Return each line of the entries that holds the string "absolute".

* **Records for this task**
────

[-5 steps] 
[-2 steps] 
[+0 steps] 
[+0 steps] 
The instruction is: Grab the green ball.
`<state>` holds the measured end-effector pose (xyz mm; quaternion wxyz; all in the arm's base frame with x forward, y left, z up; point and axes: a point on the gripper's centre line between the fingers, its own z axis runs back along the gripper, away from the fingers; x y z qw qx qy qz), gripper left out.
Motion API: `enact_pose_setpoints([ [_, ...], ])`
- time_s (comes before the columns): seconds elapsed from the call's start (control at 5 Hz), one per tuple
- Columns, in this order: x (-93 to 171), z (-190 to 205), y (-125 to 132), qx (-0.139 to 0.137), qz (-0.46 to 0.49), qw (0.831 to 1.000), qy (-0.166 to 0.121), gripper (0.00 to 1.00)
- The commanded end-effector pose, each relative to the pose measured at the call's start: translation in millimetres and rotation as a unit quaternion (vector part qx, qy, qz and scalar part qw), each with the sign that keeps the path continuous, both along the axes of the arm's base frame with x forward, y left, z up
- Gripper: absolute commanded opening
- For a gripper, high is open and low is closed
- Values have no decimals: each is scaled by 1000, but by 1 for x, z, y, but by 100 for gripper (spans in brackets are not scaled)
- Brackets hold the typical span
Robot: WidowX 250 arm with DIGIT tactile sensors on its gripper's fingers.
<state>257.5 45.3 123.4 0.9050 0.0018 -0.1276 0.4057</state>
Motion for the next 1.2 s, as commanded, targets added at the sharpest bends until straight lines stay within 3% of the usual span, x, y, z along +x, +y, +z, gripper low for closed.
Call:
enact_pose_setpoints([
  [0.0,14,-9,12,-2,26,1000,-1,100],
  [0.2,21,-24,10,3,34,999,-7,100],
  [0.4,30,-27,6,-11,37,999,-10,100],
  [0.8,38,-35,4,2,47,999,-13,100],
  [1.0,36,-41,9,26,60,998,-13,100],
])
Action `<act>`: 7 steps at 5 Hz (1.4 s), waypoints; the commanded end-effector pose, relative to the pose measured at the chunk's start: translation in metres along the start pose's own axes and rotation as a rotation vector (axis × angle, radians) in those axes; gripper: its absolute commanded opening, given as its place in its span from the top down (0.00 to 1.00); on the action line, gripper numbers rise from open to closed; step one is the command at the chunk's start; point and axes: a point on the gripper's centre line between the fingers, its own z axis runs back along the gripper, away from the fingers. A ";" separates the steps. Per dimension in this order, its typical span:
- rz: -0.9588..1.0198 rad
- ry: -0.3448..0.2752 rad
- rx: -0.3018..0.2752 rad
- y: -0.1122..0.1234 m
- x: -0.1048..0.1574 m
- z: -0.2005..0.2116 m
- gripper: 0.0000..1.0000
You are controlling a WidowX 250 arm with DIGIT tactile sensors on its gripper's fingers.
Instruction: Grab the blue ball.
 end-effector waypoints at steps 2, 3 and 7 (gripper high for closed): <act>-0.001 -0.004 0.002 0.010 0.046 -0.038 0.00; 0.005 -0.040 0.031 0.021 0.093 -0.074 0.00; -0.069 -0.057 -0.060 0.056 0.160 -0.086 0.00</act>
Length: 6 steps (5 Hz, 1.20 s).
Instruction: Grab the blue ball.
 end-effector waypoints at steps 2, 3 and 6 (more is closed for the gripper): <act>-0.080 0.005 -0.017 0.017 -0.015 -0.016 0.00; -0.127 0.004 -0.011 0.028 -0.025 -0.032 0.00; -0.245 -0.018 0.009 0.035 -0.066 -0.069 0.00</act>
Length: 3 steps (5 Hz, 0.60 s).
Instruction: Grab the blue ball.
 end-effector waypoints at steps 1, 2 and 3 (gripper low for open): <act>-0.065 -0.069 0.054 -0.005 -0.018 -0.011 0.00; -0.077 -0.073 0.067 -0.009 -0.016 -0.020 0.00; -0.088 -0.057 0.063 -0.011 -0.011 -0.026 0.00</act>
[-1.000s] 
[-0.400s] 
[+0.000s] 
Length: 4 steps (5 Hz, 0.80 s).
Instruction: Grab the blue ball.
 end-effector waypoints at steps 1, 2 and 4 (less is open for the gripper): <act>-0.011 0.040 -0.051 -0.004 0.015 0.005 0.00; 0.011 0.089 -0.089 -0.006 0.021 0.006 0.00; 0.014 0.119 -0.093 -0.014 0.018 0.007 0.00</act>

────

* **Exercise result**
- Gripper: absolute commanded opening
Action `<act>`: 7 steps at 5 Hz (1.4 s), waypoints; the commanded end-effector pose, relative to the pose measured at the chunk's start: translation in metres along the start pose's own axes and rotation as a rotation vector (axis × angle, radians) in those axes; gripper: its absolute commanded opening, given as its place in its span from the top down (0.00 to 1.00); on the action line, gripper numbers rise from open to closed; step one is the command at the chunk's start; point and axes: a point on the gripper's centre line between the fingers, its own z axis runs back along the gripper, away from the fingers. A ";" separates the steps. Per dimension in this order, its typical span:

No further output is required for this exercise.